**What the exercise asks**
Whenever a line below includes the word "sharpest", copy that line.

**The data**

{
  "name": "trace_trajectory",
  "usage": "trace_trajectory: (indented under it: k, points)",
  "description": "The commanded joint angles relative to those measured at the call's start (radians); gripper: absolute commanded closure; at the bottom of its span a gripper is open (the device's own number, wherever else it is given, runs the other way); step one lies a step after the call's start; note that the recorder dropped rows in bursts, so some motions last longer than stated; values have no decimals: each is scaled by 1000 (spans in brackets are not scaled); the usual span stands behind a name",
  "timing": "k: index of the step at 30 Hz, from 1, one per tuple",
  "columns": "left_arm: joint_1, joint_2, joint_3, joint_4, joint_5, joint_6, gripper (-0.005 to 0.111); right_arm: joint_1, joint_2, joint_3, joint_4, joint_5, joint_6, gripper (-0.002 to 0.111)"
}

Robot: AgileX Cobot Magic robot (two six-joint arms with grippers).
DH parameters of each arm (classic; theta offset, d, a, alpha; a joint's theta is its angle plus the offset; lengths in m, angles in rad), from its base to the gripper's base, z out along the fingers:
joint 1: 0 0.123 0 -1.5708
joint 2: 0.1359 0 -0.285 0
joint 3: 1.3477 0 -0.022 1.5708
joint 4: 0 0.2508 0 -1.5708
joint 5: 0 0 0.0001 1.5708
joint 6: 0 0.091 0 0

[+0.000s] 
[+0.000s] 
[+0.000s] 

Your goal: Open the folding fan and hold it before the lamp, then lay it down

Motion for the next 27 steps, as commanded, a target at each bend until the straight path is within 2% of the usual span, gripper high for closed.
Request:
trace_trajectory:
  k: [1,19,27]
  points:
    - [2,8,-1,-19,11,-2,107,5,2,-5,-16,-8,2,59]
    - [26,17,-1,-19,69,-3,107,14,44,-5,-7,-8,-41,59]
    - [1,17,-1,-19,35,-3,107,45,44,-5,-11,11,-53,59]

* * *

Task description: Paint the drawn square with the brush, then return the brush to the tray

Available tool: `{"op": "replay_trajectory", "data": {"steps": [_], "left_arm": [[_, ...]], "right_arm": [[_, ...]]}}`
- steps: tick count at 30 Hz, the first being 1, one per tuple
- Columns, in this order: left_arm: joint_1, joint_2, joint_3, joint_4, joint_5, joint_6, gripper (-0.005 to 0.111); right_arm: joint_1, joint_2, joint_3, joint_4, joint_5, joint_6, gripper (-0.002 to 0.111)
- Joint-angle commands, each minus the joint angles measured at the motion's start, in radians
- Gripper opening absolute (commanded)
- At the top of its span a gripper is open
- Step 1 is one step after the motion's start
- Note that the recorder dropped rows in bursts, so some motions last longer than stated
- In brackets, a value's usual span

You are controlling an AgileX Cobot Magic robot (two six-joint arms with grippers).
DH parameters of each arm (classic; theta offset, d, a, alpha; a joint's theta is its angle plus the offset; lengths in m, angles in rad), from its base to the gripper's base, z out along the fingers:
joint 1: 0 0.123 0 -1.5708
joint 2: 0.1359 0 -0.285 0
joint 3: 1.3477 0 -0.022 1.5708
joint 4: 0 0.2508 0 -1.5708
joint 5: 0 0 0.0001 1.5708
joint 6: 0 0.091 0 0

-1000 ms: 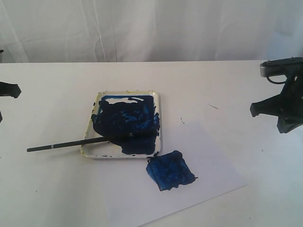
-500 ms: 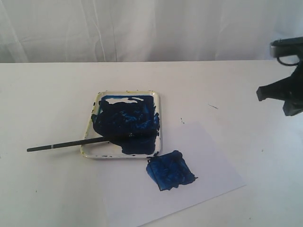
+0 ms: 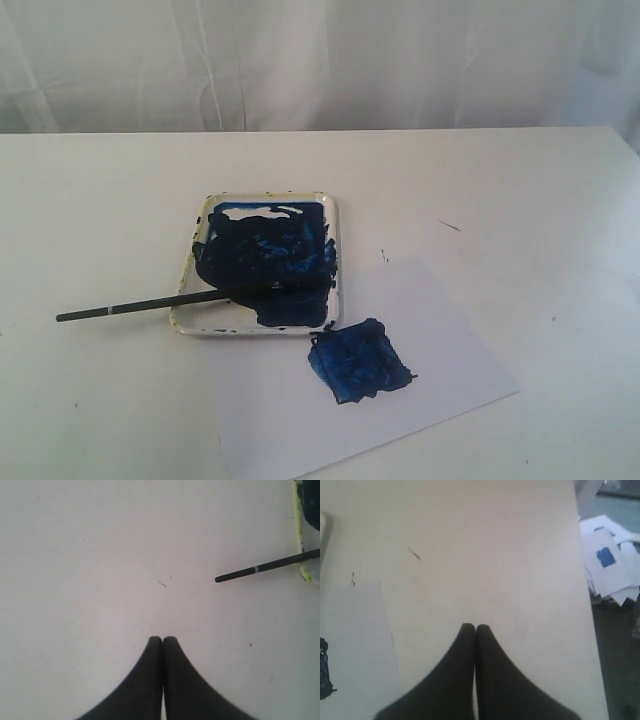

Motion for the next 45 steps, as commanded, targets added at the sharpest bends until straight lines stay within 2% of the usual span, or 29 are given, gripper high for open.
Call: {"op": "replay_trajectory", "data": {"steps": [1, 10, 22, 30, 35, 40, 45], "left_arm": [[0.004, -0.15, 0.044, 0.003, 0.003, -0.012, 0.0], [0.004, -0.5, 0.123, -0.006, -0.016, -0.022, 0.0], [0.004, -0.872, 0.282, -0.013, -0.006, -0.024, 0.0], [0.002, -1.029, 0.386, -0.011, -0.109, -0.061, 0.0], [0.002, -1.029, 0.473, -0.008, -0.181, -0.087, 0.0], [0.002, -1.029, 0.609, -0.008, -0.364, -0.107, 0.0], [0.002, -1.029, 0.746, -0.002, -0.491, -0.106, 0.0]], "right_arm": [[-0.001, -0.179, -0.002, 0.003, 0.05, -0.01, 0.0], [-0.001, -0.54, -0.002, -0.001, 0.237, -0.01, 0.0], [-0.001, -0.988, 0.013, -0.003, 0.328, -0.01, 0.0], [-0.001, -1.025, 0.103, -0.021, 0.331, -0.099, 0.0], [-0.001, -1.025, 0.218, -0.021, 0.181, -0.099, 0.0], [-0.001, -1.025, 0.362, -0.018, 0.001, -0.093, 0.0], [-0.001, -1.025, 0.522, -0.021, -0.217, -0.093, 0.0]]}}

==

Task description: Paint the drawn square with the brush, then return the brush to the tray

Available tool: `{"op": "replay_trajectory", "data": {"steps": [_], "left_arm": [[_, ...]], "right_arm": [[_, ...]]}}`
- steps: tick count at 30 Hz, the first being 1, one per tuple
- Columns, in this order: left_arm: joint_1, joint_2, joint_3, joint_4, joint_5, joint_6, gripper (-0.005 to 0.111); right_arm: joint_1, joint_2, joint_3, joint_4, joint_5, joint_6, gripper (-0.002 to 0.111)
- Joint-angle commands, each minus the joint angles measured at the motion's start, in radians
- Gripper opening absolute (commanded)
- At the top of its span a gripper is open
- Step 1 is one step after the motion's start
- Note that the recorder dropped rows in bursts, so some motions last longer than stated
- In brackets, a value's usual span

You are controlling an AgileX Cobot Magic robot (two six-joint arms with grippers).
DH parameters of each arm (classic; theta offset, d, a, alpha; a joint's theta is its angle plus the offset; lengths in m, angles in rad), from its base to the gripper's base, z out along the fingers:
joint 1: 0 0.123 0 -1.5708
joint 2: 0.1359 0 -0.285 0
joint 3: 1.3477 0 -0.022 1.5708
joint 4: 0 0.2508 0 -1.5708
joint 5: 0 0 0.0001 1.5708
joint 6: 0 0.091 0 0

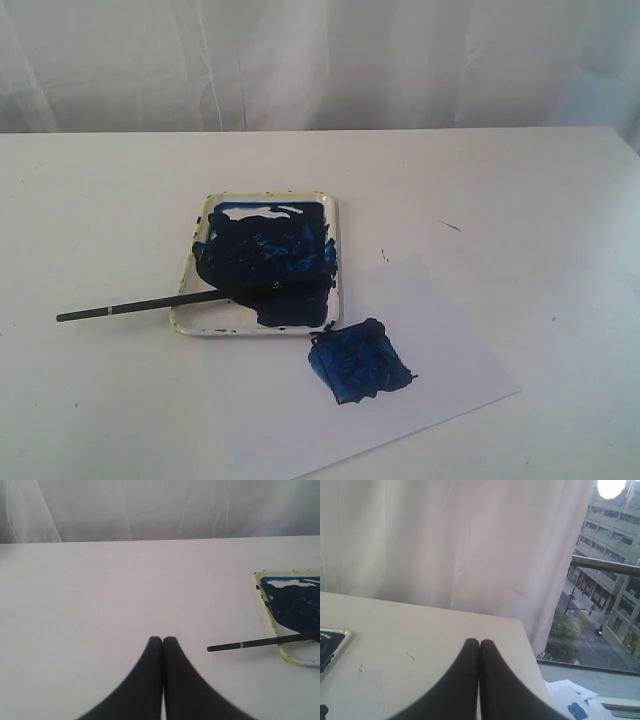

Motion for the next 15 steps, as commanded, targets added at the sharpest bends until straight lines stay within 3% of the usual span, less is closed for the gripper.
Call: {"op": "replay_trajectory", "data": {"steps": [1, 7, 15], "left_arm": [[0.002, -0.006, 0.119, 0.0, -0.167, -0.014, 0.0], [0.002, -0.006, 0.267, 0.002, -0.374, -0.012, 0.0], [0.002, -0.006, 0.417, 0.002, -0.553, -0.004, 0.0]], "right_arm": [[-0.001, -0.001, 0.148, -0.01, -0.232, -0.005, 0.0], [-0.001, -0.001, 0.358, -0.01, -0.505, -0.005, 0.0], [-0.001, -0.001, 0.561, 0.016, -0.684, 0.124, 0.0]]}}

**Result**
Motion for the next 45 steps, as commanded, targets added at the sharpest bends until straight lines stay within 2% of the usual span, or 29 are given, gripper high for open.
Motion for the next 15 steps, as commanded, targets added at the sharpest bends until straight lines stay within 3% of the usual span, less is closed for the gripper.

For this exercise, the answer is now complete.